CPU times: user 8.3 ms, sys: 7 µs, total: 8.31 ms
Wall time: 7.75 ms


In [56]:
assert set(large_fires) == set(large_fire_ids), "The large fires should match"

True

## Rehydrate the latest allfires

In [59]:
@timed
def rehydrate_allfires(t, allpixels, gdf, notdead=True):
    dt = FireTime.t2dt(t)
    dt_dead = dt - datetime.timedelta(days=FireConsts.limoffdays)
    
    gdf_ = gdf[(gdf.t_st <= dt) & (gdf.t_ed >= dt_dead)]
    a = FireObj.Allfires(t)
    for fid, gdf_fid in gdf_.groupby(level=0):
        f = FireObj.Fire(fid, t, allpixels)
        dt_st = gdf_fid.t_st.min()
        dt_ed = gdf_fid.t_ed.max()
        
        f.t_st = FireTime.dt2t(dt_st)
        f.t_ed = FireTime.dt2t(dt_ed)
        
        gdf_fid_t = gdf_fid.loc[(fid, dt_ed)]
        for k, v in gdf_fid_t.items():
            if k in ["hull", "ftype", "fline", "invalid"]:
                setattr(f, k, v)
        if f.isignition:
            a.fids_new.append(fid)
        else:
            a.fids_expanded.append(fid)
        a.fires[fid] = f
    return a

For instance let's rehydrate just the last allfires object. 

This should be equivalent to the allfires object that we generated at the top of this notebook.

In [60]:
a = rehydrate_allfires(ted, allpixels, allfires_gdf)
a

2024-02-05 16:15:51,863 - FireLog - INFO - func:rehydrate_allfires took: 2.01 sec


<Allfires at t=[2023, 9, 6, 'AM'] with n_fires=4342>

What does it look like to rehydrate the object for all timesteps? 
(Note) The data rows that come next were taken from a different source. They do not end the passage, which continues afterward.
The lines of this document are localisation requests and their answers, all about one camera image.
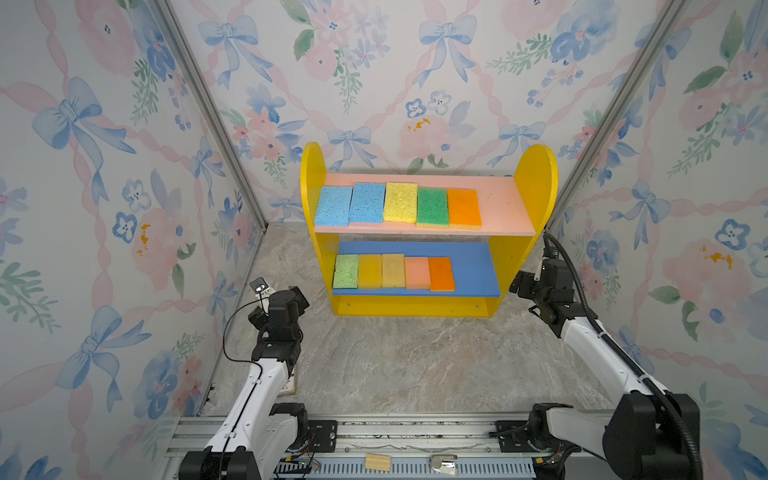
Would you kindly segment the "pale yellow sponge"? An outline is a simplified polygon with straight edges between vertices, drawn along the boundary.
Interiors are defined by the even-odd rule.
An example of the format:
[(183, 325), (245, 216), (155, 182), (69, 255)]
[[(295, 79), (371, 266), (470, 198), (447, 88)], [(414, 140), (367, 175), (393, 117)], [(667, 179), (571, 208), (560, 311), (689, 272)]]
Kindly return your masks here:
[(383, 254), (382, 258), (382, 287), (384, 289), (399, 289), (406, 286), (405, 255)]

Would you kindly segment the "aluminium corner post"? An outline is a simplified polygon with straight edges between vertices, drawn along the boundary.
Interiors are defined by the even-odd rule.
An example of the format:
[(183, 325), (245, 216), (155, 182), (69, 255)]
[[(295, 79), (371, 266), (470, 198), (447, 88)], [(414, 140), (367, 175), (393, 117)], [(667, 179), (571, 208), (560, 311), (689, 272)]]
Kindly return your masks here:
[(600, 150), (607, 143), (615, 125), (633, 101), (640, 84), (652, 69), (668, 37), (672, 35), (676, 25), (680, 22), (680, 16), (688, 6), (689, 1), (686, 0), (666, 1), (663, 4), (661, 13), (652, 25), (644, 45), (640, 48), (627, 71), (625, 80), (609, 103), (603, 120), (596, 129), (595, 136), (587, 142), (581, 157), (561, 189), (557, 200), (558, 205), (565, 204), (576, 193), (580, 181), (588, 173)]
[(172, 2), (167, 0), (150, 0), (148, 4), (152, 13), (157, 17), (163, 33), (167, 35), (170, 49), (180, 63), (192, 96), (201, 110), (203, 120), (207, 123), (213, 134), (213, 138), (223, 155), (224, 163), (232, 172), (234, 183), (243, 195), (248, 212), (258, 225), (260, 233), (264, 234), (267, 230), (267, 223), (247, 178), (246, 169), (240, 162), (235, 152), (234, 144), (225, 131), (225, 126), (216, 108), (214, 98), (206, 85), (203, 72), (179, 23)]

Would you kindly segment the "aluminium corner post right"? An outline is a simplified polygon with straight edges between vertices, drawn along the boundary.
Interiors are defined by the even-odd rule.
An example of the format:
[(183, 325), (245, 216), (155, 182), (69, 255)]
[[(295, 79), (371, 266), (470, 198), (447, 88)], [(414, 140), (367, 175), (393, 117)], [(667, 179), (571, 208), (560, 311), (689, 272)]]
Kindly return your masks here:
[(561, 189), (557, 200), (558, 205), (565, 204), (576, 193), (580, 181), (588, 173), (600, 150), (607, 143), (615, 125), (633, 101), (640, 84), (652, 69), (668, 37), (672, 35), (676, 25), (680, 22), (680, 16), (688, 6), (689, 1), (686, 0), (666, 1), (663, 4), (661, 13), (652, 25), (644, 45), (640, 48), (627, 71), (625, 80), (609, 103), (603, 120), (596, 129), (595, 136), (587, 142), (581, 157)]

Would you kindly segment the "pink salmon sponge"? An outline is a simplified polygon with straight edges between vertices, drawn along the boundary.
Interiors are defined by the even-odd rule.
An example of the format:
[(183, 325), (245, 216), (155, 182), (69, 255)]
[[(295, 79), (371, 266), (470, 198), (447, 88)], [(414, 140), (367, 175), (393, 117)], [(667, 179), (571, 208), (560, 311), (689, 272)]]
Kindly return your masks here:
[(431, 274), (428, 258), (405, 258), (405, 285), (407, 290), (431, 290)]

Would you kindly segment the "bright yellow sponge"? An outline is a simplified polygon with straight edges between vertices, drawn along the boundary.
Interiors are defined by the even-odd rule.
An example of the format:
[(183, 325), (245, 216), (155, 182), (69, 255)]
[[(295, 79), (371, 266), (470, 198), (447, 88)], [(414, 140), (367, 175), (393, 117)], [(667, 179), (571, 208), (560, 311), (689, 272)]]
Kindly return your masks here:
[(380, 254), (359, 256), (358, 288), (361, 290), (382, 288), (382, 256)]

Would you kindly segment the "aluminium corner post left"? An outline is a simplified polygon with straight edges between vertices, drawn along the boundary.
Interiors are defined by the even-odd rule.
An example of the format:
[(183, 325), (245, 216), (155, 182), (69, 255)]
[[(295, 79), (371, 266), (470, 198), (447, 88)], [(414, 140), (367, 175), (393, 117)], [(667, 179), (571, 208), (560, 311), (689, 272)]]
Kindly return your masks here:
[(234, 144), (225, 131), (225, 126), (216, 108), (214, 98), (206, 85), (203, 72), (179, 23), (172, 2), (167, 0), (150, 0), (148, 4), (152, 13), (157, 17), (163, 33), (167, 35), (170, 49), (180, 63), (192, 96), (201, 110), (203, 120), (207, 123), (213, 134), (213, 138), (223, 155), (224, 163), (232, 172), (234, 183), (243, 195), (248, 212), (258, 225), (260, 233), (264, 234), (267, 230), (267, 223), (247, 178), (246, 169), (240, 162), (235, 152)]

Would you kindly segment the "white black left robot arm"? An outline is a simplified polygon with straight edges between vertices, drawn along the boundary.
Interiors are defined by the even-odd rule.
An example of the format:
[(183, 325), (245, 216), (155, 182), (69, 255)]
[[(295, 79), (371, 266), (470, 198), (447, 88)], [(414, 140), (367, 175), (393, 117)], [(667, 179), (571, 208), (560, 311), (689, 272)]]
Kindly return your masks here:
[(296, 286), (271, 294), (259, 307), (259, 337), (244, 385), (206, 446), (185, 454), (180, 479), (269, 479), (287, 451), (304, 446), (306, 407), (276, 400), (298, 362), (299, 318), (308, 307)]

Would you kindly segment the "light green sponge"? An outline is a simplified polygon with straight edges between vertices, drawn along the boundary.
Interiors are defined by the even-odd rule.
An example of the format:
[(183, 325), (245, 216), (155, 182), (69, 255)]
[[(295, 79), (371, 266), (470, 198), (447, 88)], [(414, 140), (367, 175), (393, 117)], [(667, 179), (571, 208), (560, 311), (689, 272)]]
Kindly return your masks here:
[(333, 276), (333, 289), (357, 289), (359, 275), (359, 256), (340, 254), (336, 256)]

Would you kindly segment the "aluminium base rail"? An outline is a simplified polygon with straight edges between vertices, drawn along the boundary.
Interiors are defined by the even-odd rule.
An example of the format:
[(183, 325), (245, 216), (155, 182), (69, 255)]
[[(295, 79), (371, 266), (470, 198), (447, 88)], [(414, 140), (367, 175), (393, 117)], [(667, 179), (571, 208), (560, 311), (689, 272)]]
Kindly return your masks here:
[[(620, 479), (602, 459), (583, 451), (566, 458), (556, 475), (542, 463), (545, 452), (518, 429), (529, 413), (308, 415), (306, 443), (289, 450), (269, 479)], [(158, 477), (180, 479), (185, 454), (203, 449), (225, 417), (182, 421)], [(364, 467), (367, 454), (392, 458), (391, 472)], [(458, 475), (430, 468), (430, 457), (458, 457)]]

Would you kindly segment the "orange sponge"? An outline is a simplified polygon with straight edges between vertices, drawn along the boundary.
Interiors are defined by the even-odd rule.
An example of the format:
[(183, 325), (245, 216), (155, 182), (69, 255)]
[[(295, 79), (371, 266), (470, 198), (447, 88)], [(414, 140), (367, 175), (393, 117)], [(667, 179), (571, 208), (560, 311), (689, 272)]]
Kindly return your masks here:
[(449, 257), (431, 257), (428, 259), (430, 290), (432, 292), (454, 292), (456, 284), (452, 262)]
[(455, 229), (480, 229), (478, 194), (471, 189), (447, 189), (449, 225)]

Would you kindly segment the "yellow pink blue wooden shelf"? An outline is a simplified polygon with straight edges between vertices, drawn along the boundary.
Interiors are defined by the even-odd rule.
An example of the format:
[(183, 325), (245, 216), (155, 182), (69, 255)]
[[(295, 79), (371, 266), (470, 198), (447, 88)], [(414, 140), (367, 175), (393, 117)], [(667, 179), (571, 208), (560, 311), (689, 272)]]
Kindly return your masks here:
[[(325, 187), (357, 183), (415, 183), (426, 188), (469, 189), (478, 194), (480, 228), (427, 228), (382, 222), (318, 226), (316, 211)], [(321, 147), (304, 148), (300, 190), (308, 231), (330, 305), (338, 316), (490, 318), (523, 267), (553, 213), (559, 170), (553, 151), (530, 147), (512, 177), (339, 174), (327, 170)], [(401, 289), (335, 289), (338, 254), (448, 257), (452, 292)]]

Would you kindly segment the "blue sponge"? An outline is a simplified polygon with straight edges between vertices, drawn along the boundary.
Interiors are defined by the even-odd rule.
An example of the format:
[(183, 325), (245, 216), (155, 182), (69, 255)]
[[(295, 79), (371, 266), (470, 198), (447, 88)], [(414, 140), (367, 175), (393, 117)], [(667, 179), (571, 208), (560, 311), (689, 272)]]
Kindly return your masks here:
[(385, 184), (356, 183), (352, 191), (349, 222), (382, 223), (385, 195)]
[(315, 213), (316, 226), (347, 226), (353, 188), (323, 186)]

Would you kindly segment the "small printed card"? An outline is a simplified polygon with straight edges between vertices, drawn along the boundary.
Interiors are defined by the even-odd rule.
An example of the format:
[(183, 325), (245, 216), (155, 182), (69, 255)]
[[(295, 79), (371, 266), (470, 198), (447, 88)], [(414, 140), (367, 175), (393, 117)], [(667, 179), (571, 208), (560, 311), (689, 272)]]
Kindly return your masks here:
[(295, 395), (297, 392), (297, 375), (292, 374), (285, 385), (281, 388), (279, 395), (280, 396), (288, 396), (288, 395)]

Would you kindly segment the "dark green sponge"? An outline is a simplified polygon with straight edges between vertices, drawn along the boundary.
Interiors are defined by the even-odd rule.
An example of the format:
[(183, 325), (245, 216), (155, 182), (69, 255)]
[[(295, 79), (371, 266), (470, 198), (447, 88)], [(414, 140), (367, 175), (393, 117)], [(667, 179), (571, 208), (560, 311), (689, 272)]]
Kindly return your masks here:
[(446, 189), (418, 188), (416, 224), (418, 227), (425, 228), (447, 228), (449, 226)]

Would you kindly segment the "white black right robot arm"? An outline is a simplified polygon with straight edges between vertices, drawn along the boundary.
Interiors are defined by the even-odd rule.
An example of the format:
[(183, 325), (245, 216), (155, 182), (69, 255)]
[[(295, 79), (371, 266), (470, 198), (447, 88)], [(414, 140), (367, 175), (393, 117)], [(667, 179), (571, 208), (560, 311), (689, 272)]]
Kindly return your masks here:
[(537, 403), (518, 436), (545, 452), (544, 466), (562, 473), (583, 451), (604, 460), (620, 479), (700, 479), (700, 409), (636, 362), (595, 317), (569, 264), (544, 258), (535, 273), (520, 271), (510, 292), (533, 301), (530, 311), (590, 368), (613, 405), (609, 414), (559, 403)]
Note that it takes longer if you have more data. But it should max out at some point as long as `notdead=True`

In [9]:
%%time
for t in FireTime.t_generator(tst, ted):
    a = rehydrate_allfires(t, allpixels, allfires_gdf)
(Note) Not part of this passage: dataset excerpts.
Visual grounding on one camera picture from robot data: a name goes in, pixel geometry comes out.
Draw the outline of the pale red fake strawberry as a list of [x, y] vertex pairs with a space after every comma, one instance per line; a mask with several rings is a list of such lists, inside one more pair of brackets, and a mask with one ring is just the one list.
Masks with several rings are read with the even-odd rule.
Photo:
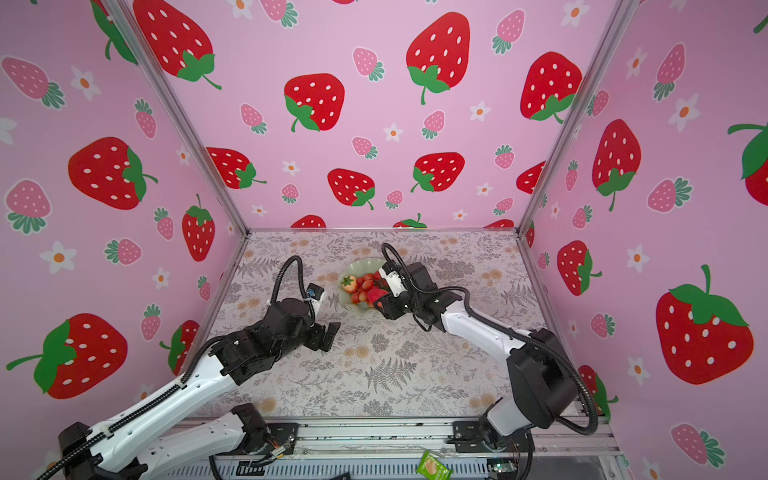
[[341, 288], [348, 294], [358, 291], [358, 281], [354, 275], [347, 275], [341, 280]]

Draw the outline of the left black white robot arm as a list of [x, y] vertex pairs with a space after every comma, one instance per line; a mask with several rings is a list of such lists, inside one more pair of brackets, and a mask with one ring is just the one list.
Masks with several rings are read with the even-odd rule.
[[286, 298], [244, 329], [208, 340], [186, 372], [115, 416], [87, 426], [76, 422], [59, 436], [62, 457], [41, 478], [156, 479], [181, 465], [216, 455], [263, 453], [269, 464], [290, 445], [278, 442], [251, 405], [186, 432], [169, 431], [200, 406], [270, 370], [300, 347], [331, 349], [341, 325], [318, 323], [315, 298]]

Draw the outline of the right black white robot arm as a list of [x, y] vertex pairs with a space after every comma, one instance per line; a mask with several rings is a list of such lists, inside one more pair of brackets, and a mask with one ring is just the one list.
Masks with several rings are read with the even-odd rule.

2024-01-31 09:12:51,583 - FireLog - INFO - func:rehydrate_allfires took: 184.15 ms
2024-01-31 09:12:51,927 - FireLog - INFO - func:rehydrate_allfires took: 342.98 ms
2024-01-31 09:12:52,421 - FireLog - INFO - func:rehydrate_allfires took: 493.79 ms
2024-01-31 09:12:53,004 - FireLog - INFO - func:rehydrate_allfires took: 582.32 ms
2024-01-31 09:12:53,661 - FireLog - INFO - func:rehydrate_allfires took: 655.69 ms
2024-01-31 09:12:54,438 - FireLog - INFO - func:rehydrate_allfires took: 776.19 ms
2024-01-31 09:12:55,279 - FireLog - INFO - func:rehydrate_allfires took: 840.69 ms
2024-01-31 09:12:56,288 - FireLog - INFO - func:rehydrate_allfires took: 1.01 sec
2024-01-31 09:12:57,338 - FireLog - INFO - func:rehydrate_allfires took: 1.05 sec
2024-01-31 09:12:58,476 - FireLog - INFO - func:rehydrate_allfires took: 1.14 sec
2024-01-31 09:12:59,727 - FireLog - INFO - func:rehydrate_allfires took: 1.25 sec
2024-01-31 09:13:01,028 - FireLog - INFO - func:rehydrate_allfires took: 1.30 sec
2024-01-3

CPU times: user 21 s, sys: 28.3 ms, total: 21 s
Wall time: 21 s


## TO DO:

- [ ] figure out if the merge behavior is correct
- [ ] what to do with invalid fires?
- [ ] do we really need allpixels when rehydrating?
- [ ] should the allfires object hold on to the gdf and update it itself?
- [ ] do the snapshot files have rows merged based on the fid?
- [ ] figure out how to write the desired output files solely from the allfires geodataframe and the allpixels dataframe. I think it's important not to reinstantiate the objects for this.